Thank you "Kuuner." This article is horribly inaccurate.
P.S.: Is your company hiring?
I am purchased and am living in a manufactured home now for 3 years. I lost my job a year ago and have been living on unemployment (after chapter 7 bankruptcy, tons of medical bills). (I am very conscious of my money, and I have been looking for work for over a year, I have had several little "temporary part time" jobs and steadily searching at least 6 hours a day sending resumes and cover letters, and have had very few interviews). I am not behind on payments, but my unemployment runs out in the middle of August, and I am scared that I will loose my home.
I live in Texas and although I have read the "6 Phases of Foreclosure" does it work the same with mobil homes?
I'd bet this article was written (and 'planted') by the banking industry to make foreclosure sound scarier (and quicker) than it really is, trying to intimidate people into not even considering it.
This is NOT the way things are now. The banks do not want another house that is worth less than they have loaned on it. I have a neighbor who has not made a mortgage payment in over three years and is still living in the house! Probably not for long . . .
Come on, msn give us the truth, or don’t print the article at all! What were you paid (and by who) to put this ‘un-truth’ on-line?
There are so many incorrect statements in this "Six Step to Foreclosure" article. I would not rely on the time frames. I would not rely on the publication rules nor would I try to evict anyone right away after buying the property at foreclosure sale.
You do NOT have immediate possession rights in many states. There are some states that have a very long redemption period where the new owner does not hat the right to market/rent/sell until redemption expires.
You do NOT have ANY redemption period of 90 days to reinstate after NOD. You have the ability to negotiate a reinstatement/short sale/deed in lieu or whatever up to and in some cases, after sale but in now way shape or form do you have a blanket 90 days to "Reinstate" after NOD. That's an immature and dangerous statement the author made.

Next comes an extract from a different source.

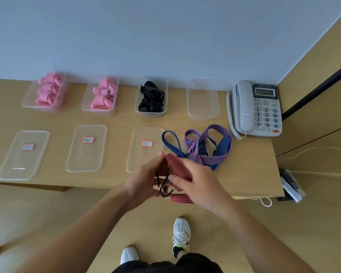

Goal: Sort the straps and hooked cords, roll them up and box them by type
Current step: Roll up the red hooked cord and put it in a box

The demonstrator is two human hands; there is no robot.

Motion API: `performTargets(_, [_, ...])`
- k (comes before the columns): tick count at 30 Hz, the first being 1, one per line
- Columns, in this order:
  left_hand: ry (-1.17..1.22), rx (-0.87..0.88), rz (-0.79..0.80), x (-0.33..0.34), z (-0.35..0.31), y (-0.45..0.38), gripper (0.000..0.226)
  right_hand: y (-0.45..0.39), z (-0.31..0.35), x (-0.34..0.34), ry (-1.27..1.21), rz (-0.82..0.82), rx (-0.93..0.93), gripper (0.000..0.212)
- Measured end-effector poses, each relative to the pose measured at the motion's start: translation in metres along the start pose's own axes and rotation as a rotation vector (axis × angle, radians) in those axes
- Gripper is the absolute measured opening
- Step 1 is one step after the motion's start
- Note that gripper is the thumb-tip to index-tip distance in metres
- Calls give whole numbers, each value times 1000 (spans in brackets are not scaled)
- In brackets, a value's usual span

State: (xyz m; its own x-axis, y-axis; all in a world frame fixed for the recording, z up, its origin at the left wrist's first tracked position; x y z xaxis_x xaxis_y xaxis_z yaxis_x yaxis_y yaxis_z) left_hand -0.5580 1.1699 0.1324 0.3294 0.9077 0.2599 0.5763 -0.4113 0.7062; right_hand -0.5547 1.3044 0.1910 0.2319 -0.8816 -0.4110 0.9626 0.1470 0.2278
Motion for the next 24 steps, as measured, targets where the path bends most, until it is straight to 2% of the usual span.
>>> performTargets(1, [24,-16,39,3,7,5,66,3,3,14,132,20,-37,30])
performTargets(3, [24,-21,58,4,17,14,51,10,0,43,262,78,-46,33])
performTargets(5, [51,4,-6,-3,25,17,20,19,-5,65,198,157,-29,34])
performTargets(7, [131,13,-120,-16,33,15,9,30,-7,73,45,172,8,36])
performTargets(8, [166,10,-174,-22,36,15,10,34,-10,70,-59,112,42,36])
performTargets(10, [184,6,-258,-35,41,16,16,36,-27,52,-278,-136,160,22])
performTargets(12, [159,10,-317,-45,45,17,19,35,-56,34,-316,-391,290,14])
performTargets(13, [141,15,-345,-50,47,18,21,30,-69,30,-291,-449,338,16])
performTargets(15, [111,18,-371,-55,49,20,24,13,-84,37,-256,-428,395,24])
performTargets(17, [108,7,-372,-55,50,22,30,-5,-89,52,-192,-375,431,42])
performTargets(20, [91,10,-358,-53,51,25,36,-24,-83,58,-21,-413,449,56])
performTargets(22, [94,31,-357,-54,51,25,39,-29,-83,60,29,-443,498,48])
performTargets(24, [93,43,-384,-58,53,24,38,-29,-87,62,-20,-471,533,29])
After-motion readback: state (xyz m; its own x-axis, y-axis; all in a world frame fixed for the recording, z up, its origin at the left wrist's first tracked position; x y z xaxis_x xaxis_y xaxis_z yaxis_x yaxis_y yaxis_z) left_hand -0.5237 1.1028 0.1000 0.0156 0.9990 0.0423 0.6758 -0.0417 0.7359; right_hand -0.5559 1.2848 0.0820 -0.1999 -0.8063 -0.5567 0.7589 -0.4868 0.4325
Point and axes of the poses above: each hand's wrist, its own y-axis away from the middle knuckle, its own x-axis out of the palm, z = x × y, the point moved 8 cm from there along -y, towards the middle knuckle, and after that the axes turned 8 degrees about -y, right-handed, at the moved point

Not all states sell by trustee's public auction and again, you do not automatically take immediate possession. In addition, not all sales are bid in the method described. FNMA/FHLMC require specific bidding procedures regardless of the lenders calculations/amounts. Loans with MI also have specific instructions regardless of lender/servicer calculations.
I manage a foreclosure division of a nationwide servicer and would say, listen to the author at your peril.
TO WHOM IT MAY CONCERNING
I BOUGHT MY HOUSE IN 1995 IN VA, AND I GOT SICK AND BECAME DISABILITY , I GOT BAD CREDIT ,SO I DID REFINANCE IN 2005 AND I PUT MY BROTHER NAME IN MY DEED AND HE IS ON THE MY HOME LOAN ,THEN HE MOVE TO AZ AND HE BOUGHT A NEW HOUSE $400000.00 , AND NOW HIS HOUSE IN THE MARKET IS $220000.00 . HE WANTS FOR HIS HOUSE IN AZ FORCLOSESURE,MY QUESTIONS IS? MY HOUSE IS IN VA WILL BE AFFECTED BY BANK? IT MEAN THE BANK CAN TAKE MY HOUSE IN VA FOR SALE OR NOT? BECAUSE MY LOAN BALANCE IS $170000.00 AND MY HOUSE MARKET IS $ 275000.00.DO YOU THINK THE BANK CAN TAKE MY HOUSE FORLOSESURE TOO? PLEASE HELP ME ,I GOT DEPRRESED THIS PROPLEMS VERY MUCH.